Suzanne Boda, vice-president for inflight services at Northwest, confirmed the details of the memo to the Associated Press -- adding Northwest will also bring back an unspecified number of pilots. The recall is effective September 30.

Refusal to respond to the recall would be considered a notice of resignation from the carrier, according to the Association of Flight Attendants.

The reason for the callback? Better-than-expected passenger loads, the carrier says, which Northwest expects will continue through 2007 in spite of recent security jitters. One spokesman for the airline admits, however, the recalls are also due to current employees chosing to leave the airline.
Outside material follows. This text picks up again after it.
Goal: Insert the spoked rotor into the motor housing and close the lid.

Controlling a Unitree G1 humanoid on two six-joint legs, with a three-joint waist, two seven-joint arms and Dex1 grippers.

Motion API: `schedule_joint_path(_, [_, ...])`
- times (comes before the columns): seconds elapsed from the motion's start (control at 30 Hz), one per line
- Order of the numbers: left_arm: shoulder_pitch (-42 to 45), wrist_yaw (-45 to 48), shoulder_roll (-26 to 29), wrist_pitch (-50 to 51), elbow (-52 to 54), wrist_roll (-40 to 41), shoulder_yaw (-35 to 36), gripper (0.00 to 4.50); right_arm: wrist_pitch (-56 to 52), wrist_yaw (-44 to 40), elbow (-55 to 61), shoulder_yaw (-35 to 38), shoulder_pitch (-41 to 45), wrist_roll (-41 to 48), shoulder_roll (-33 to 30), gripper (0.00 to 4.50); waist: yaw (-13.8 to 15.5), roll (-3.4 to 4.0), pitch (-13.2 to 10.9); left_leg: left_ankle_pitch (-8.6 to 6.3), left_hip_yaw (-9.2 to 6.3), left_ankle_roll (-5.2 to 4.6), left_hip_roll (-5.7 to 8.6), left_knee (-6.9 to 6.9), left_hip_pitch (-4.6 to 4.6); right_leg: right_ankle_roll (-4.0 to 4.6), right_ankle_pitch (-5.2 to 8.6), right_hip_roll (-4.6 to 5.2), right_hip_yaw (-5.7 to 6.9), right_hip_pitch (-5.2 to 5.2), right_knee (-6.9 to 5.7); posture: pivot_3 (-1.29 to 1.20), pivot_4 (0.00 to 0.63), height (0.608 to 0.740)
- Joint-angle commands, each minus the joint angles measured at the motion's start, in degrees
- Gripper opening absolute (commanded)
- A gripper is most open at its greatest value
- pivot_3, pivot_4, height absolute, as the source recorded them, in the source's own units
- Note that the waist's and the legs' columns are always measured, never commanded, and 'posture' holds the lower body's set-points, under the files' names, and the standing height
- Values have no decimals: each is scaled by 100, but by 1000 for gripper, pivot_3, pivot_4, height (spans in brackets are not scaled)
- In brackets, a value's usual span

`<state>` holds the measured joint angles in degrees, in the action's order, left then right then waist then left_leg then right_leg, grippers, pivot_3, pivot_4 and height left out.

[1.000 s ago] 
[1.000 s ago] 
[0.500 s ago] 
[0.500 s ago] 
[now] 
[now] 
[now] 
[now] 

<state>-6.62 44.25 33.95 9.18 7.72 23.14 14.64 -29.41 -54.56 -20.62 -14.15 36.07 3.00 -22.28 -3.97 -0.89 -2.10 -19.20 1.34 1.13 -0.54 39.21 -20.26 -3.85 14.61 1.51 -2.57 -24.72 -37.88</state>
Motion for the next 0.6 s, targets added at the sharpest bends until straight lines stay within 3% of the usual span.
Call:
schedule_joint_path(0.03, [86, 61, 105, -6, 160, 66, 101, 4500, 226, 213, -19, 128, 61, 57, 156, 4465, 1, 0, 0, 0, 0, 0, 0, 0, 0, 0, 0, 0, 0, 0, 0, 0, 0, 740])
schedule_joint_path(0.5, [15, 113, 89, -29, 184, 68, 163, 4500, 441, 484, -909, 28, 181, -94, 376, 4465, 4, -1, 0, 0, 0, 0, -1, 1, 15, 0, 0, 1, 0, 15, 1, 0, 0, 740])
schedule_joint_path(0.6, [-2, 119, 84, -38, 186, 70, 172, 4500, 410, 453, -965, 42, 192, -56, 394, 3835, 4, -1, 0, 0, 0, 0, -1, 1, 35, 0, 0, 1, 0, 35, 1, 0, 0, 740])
"We're going through a lot of attrition with flight attendants retiring and people accepting other positions," said Northwest's Roman Blahoski to the St. Paul Pioneer Press.

Northwest also reports "unusually high" levels of sick leave recently among its 7,300 active flight attendants -- actions not officially endorsed by the AFA, said interim union president Mollie Reiley... despite recent plans to conduct a series of random strikes against the carrier after Northwest imposed a new contract on its FAs.

The higher-than-average sick leave is not "a form of planned CHAOS," said Reiley, referring to the "Create Havoc Across Our System" plan.

As Aero-News reported last month, a New York judge temporarily blocked those strikes while he decides whether flight attendants are bound to the Railway Labor Act of 1931, which forbids strikes against a bankrupt transportation company.

Those employees that choose to come back to Northwest -- some have moved on to jobs at other carriers, or outside the industry -- will resume their jobs at the sharply reduced wages either imposed (flight attendants) or agreed to (pilots) in the wake of Northwest's filing of Chapter 11 bankruptcy one year ago.

Still... for many, any job is better than no job at all.

"I think it's a positive sign that thing are slowly turning around. I'm very happy about it," said local flight attendants union leader Camilla Wolkerstorfer.